Meu pai mirou no antebraço de Miguel e atirou novamente.

— Pai!

— Estou sendo muito bom até agora. – mirou em sua cabeça. – Some.

Miguel subiu na balaustrada arrancando a outra flecha. A mira da besta o acompanhou.

— Ellen está voltando.

— O que? – finalmente meu pai pareceu rendido, mas Miguel já tinha sido mandado embora vezes suficientes para simplesmente ficar e responder. Ele voou para longe segurando o braço ferido.

— Ele vai ficar bem?

Meu pai recolheu as flechas do chão, as gotas de sangue ficaram.

— Entra.

— Pai... – obedeci, mas dando passos para trás enquanto falava com ele.

— Desde quando... você se lembra de conhecer ele? – entramos de volta em meu quarto, meu pai fechou as portas, trancou e puxou as cortinas apressadamente.

— Eu tinha seis anos...

— Ele está estragando tudo! Vai te colocar contra mim.

— Miguel não quer isso. E eu nunca ficaria contra você, pai.

— Mesmo que eu tenha pedido a ele que apagasse suas memórias?

— Eu não sabia disso... – meu pai se sentou em minha cama abandonando a arma no chão.

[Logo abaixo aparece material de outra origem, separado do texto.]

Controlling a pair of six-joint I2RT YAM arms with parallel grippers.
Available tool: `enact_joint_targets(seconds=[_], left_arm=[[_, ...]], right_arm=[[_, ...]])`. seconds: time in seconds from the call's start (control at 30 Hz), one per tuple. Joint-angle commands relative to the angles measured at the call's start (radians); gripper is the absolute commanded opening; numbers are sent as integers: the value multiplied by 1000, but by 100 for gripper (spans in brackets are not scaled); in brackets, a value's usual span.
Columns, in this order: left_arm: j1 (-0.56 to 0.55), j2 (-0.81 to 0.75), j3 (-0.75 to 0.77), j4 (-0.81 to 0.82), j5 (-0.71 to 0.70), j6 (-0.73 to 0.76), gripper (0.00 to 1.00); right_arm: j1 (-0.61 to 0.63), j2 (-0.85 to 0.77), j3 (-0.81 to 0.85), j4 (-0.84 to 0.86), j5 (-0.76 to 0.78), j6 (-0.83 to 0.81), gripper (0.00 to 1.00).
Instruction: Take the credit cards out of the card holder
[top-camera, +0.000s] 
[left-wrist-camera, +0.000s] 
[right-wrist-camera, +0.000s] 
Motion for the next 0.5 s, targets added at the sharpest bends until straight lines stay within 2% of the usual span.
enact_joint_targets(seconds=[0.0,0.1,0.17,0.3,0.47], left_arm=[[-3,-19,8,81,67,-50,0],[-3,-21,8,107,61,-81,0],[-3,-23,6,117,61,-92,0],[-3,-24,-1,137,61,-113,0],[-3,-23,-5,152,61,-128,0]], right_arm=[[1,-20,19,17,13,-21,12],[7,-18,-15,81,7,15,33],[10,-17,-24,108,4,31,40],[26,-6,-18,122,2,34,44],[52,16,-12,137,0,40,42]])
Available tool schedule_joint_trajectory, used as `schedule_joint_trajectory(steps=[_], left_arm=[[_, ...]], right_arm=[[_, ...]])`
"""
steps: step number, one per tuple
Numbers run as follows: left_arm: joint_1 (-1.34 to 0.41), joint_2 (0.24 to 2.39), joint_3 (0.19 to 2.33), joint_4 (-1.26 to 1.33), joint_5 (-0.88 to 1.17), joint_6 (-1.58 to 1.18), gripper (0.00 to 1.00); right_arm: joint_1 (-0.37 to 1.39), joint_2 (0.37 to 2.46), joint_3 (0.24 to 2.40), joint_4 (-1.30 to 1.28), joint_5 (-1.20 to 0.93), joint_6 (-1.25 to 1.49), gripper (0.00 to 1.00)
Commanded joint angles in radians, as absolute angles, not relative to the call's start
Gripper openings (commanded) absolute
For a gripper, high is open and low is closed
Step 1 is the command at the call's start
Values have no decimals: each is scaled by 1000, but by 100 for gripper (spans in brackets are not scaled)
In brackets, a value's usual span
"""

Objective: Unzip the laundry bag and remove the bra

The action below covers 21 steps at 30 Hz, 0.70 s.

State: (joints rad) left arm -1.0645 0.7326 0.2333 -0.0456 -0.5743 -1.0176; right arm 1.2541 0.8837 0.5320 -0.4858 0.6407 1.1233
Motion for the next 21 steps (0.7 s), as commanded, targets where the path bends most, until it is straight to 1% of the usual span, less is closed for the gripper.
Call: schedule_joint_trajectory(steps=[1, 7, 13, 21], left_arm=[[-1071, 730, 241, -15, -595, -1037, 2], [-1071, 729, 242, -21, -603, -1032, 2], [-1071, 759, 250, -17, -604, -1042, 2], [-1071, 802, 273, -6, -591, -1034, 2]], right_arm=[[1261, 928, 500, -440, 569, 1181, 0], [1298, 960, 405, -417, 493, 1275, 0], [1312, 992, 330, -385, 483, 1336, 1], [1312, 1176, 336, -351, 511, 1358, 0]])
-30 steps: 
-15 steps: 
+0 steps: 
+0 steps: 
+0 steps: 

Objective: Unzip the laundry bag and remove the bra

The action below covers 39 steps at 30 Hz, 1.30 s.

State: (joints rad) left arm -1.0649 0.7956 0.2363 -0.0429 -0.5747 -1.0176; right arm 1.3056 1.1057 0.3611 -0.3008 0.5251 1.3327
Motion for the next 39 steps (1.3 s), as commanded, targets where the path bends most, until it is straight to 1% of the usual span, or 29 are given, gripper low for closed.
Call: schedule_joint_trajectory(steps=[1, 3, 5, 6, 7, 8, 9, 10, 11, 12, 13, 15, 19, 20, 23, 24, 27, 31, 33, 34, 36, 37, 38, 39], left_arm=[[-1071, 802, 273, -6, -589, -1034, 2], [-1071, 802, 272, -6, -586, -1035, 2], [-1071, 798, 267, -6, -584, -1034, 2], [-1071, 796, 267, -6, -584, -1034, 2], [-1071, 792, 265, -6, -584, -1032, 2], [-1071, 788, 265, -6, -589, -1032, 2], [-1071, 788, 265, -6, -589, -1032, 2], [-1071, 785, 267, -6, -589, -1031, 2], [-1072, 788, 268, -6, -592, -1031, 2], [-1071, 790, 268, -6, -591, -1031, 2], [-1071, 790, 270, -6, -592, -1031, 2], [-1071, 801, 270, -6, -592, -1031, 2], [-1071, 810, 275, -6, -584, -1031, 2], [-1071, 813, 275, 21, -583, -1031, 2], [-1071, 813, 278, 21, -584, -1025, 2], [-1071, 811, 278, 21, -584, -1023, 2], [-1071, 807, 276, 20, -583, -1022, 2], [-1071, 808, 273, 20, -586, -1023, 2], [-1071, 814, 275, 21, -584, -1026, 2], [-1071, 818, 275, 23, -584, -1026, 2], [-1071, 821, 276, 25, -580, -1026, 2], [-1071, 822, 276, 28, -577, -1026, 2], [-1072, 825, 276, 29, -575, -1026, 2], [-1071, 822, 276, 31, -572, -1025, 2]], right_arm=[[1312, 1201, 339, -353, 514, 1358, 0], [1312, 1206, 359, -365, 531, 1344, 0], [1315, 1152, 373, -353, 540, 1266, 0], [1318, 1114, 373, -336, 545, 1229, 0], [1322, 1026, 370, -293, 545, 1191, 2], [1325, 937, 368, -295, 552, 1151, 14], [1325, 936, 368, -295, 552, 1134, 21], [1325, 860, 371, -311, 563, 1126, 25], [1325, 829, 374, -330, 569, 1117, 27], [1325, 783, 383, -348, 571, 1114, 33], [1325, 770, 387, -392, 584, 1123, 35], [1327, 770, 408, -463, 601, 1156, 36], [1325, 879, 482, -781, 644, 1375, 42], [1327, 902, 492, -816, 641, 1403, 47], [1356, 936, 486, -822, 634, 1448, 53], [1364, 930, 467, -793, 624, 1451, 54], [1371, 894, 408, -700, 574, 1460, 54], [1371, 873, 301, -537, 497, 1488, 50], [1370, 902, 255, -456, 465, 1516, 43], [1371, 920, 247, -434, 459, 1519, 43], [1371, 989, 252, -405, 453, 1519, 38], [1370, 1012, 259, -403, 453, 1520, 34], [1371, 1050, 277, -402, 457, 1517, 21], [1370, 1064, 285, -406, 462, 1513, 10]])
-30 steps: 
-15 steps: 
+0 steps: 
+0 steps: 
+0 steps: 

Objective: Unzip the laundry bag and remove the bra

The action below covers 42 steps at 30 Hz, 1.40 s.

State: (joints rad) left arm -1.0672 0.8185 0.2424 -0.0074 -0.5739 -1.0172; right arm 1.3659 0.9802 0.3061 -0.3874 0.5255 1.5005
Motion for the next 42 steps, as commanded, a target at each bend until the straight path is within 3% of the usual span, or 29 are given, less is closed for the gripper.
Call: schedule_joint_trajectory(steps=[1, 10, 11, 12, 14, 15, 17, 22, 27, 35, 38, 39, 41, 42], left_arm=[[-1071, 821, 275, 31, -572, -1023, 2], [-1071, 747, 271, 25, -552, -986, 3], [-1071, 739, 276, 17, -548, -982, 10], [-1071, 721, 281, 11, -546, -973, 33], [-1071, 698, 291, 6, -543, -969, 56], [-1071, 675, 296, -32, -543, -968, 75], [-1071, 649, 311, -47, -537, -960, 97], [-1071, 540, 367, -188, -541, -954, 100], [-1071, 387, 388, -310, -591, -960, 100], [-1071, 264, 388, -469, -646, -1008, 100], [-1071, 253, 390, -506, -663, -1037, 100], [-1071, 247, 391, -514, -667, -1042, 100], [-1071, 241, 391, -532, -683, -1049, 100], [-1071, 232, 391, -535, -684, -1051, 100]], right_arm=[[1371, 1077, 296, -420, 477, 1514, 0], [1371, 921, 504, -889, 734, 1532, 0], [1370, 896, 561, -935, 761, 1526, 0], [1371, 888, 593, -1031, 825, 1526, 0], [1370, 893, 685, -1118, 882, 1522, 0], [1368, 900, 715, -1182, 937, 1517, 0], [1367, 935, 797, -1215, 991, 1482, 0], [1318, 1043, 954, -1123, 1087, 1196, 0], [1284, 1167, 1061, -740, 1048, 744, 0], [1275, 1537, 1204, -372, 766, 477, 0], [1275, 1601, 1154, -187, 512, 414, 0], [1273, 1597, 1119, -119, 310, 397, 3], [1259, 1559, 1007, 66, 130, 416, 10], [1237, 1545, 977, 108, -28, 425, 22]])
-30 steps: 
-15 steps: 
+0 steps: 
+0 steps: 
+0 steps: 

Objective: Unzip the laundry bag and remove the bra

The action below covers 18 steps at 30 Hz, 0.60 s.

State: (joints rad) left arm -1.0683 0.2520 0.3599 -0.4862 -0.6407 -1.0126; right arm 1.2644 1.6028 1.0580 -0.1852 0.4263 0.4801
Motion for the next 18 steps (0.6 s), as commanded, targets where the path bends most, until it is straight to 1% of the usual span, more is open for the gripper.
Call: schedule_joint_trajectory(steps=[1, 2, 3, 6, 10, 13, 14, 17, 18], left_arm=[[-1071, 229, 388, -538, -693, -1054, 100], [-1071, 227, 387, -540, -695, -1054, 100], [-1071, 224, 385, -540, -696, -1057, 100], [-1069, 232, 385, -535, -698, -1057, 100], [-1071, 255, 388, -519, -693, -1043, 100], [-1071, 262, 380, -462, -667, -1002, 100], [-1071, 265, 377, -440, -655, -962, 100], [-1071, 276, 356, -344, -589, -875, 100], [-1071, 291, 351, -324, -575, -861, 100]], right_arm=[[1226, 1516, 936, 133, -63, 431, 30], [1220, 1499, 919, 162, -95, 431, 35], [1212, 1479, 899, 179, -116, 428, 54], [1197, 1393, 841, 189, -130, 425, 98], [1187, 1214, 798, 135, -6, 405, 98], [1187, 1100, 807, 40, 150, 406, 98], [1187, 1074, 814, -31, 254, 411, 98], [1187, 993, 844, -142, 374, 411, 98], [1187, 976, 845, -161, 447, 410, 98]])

— Eu não fiz tudo o que fiz pra aquele idiota desfazer tudo agora. Eu queria que você vivesse em paz, com tudo o que lhe fosse necessário, uma vida longe do ódio deles. Eu e sua mãe achamos que íamos conseguir manter a família unida, sonhamos muito alto... Mas eles descobriram... e agora você sabe... e... Ellen está voltando...? – ele esfregou o rosto, fui me sentar ao seu lado.

— É verdade. Eu falei com ela na minha cabeça.

Ele fitou o tapete em silêncio.

— Então se você vai conhecer sua mãe, é melhor que saiba tudo...

Meu pai se levantou e tirou sua camiseta de costas para mim. Duas marcas salientes quase varavam suas costas, algumas veias escuras se enraizavam ao redor. Parecia que aquela cicatriz guardava a história de uma dor profunda, sem limites, era como se um par de asas tivesse sido arrancado dele.